# Directions for this task:
Locate the line containing "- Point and", then please write out that line and all the lines below it in the entries exactly.

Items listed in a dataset
+++++

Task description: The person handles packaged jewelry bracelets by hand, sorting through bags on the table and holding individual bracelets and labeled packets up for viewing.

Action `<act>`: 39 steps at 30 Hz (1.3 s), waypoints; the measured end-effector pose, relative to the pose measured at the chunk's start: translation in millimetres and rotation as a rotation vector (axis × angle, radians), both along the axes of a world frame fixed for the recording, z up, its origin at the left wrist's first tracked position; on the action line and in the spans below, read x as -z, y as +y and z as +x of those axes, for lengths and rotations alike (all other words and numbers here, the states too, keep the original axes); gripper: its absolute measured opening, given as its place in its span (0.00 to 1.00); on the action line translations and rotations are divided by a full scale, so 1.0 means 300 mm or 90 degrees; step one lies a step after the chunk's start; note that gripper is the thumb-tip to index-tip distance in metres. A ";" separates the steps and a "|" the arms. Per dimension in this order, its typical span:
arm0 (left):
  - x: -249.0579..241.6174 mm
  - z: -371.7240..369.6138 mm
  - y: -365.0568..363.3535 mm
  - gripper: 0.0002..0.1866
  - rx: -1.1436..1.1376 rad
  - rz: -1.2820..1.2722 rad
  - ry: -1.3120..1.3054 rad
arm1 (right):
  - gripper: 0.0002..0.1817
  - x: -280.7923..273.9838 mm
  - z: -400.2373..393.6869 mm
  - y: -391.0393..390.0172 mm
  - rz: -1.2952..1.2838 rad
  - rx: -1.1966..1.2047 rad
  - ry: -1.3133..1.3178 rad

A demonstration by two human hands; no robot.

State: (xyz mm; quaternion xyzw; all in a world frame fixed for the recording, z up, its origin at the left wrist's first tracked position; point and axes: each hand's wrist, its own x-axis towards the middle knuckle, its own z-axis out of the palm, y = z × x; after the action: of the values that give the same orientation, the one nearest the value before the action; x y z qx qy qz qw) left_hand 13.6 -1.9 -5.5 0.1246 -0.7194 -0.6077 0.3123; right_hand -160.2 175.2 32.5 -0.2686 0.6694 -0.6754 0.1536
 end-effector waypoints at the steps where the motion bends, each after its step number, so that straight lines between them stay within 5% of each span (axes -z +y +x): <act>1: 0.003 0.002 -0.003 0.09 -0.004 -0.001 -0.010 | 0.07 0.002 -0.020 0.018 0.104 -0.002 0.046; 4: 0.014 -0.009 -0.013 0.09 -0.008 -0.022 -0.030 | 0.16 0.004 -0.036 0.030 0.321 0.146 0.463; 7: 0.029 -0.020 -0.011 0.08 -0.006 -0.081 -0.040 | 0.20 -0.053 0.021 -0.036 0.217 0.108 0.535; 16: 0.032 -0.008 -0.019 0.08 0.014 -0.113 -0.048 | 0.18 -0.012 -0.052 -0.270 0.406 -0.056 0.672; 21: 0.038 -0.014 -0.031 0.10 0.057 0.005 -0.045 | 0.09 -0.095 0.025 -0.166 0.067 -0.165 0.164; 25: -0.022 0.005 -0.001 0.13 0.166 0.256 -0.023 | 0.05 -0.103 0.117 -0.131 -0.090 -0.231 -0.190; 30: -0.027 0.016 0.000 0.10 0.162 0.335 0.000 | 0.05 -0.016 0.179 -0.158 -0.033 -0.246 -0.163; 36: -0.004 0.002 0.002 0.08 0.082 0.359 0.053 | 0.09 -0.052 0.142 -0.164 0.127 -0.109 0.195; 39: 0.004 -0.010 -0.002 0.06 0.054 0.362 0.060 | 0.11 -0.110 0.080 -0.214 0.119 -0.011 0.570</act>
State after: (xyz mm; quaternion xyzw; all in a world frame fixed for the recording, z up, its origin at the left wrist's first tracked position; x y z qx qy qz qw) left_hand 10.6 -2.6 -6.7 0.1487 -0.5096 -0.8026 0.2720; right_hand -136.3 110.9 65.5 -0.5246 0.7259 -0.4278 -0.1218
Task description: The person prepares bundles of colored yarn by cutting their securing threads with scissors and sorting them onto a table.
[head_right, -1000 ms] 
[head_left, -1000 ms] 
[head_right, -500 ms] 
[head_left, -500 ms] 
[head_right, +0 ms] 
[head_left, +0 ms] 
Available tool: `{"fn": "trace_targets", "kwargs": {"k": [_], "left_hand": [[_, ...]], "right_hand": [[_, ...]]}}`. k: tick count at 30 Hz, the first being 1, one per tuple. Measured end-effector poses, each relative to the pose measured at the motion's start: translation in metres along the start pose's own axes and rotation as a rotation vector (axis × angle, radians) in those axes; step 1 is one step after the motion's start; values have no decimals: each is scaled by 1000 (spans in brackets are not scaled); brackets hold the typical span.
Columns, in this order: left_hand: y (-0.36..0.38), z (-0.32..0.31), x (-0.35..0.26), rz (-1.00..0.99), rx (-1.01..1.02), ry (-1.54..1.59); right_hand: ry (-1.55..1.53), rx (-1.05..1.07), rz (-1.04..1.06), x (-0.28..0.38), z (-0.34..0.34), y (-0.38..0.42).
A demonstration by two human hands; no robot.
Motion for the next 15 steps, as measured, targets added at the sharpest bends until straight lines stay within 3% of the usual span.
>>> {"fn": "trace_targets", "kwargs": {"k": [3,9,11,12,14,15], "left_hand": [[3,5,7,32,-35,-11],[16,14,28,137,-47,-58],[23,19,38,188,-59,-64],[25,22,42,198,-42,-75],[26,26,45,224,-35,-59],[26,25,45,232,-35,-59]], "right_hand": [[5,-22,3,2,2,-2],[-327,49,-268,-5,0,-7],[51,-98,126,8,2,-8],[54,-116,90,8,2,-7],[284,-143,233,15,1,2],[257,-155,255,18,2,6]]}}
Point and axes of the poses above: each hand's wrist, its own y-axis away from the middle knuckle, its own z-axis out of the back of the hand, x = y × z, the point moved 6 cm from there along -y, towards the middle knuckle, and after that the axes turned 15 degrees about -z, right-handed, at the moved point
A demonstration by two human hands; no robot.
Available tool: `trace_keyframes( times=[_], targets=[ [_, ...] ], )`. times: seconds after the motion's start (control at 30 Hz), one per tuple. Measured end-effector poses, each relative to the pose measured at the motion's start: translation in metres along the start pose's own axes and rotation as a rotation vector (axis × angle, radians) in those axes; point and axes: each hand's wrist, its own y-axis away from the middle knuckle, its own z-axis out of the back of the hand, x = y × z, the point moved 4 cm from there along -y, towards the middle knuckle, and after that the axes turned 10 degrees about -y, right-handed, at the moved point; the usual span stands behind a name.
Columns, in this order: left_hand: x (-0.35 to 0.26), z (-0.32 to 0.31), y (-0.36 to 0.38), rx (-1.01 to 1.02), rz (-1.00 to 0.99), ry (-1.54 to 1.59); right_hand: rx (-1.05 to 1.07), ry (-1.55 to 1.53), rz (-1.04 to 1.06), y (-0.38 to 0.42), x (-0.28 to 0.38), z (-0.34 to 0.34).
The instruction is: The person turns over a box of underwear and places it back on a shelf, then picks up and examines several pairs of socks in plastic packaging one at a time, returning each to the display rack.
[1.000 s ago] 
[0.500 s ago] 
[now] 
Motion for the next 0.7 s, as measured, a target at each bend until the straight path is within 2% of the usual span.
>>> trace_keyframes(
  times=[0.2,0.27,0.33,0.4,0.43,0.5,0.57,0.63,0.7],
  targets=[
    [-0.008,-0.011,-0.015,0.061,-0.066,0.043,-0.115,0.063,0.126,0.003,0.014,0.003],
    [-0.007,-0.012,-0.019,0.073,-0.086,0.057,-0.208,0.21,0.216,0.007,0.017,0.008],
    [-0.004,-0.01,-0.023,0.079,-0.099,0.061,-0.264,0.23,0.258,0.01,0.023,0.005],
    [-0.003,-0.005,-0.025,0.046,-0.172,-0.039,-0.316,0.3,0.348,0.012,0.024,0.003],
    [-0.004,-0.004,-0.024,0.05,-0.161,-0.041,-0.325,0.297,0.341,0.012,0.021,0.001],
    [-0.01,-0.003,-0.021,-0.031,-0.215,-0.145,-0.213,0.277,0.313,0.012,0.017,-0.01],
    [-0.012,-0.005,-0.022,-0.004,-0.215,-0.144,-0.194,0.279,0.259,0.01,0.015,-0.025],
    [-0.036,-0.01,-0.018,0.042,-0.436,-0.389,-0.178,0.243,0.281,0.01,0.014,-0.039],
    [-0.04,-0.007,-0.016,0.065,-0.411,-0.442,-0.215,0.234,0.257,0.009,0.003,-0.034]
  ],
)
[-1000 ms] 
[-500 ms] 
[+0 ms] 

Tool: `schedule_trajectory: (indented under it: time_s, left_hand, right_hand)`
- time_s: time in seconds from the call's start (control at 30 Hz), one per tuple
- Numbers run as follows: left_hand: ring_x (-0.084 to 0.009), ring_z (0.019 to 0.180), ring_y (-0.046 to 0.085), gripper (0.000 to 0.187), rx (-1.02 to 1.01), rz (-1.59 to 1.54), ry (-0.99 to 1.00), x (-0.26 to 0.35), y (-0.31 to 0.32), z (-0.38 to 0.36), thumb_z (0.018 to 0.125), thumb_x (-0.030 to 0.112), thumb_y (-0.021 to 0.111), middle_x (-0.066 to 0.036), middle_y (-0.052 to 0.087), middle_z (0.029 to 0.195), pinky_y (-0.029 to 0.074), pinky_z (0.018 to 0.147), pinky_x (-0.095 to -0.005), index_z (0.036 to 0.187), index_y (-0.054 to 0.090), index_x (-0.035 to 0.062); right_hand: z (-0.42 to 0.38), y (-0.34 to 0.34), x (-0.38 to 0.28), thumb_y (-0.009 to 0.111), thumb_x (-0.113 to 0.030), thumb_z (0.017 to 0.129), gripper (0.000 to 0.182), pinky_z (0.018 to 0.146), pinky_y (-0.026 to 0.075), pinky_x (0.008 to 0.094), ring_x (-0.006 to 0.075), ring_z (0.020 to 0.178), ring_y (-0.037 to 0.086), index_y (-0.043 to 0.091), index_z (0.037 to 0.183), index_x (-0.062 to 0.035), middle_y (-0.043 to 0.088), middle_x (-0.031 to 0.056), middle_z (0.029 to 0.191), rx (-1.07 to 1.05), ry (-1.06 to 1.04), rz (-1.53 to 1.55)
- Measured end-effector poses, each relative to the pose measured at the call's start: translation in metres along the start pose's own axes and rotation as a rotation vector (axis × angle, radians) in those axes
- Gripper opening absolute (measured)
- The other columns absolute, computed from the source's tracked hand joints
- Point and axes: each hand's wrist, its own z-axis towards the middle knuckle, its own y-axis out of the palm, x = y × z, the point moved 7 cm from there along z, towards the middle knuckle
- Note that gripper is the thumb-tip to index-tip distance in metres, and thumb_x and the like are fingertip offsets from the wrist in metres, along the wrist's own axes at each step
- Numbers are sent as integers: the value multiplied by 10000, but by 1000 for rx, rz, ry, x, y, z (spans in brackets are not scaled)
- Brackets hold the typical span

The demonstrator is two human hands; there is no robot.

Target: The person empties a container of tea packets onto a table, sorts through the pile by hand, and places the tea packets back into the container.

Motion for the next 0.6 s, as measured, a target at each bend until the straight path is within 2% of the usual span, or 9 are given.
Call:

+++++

# Exercise response:
- Point and axes: each hand's wrist, its own z-axis towards the middle knuckle, its own y-axis out of the palm, x = y × z, the point moved 7 cm from there along z, towards the middle knuckle
- Note that gripper is the thumb-tip to index-tip distance in metres, and thumb_x and the like are fingertip offsets from the wrist in metres, along the wrist's own axes at each step
- Numbers are sent as integers: the value multiplied by 10000, but by 1000 for rx, rz, ry, x, y, z (spans in brackets are not scaled)
- Brackets hold the typical span

The demonstrator is two human hands; there is no robot.

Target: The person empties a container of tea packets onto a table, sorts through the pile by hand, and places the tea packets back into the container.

Motion for the next 0.6 s, as measured, a target at each bend until the straight path is within 2% of the usual span, or 9 are given.
Call:

There is no more to the output.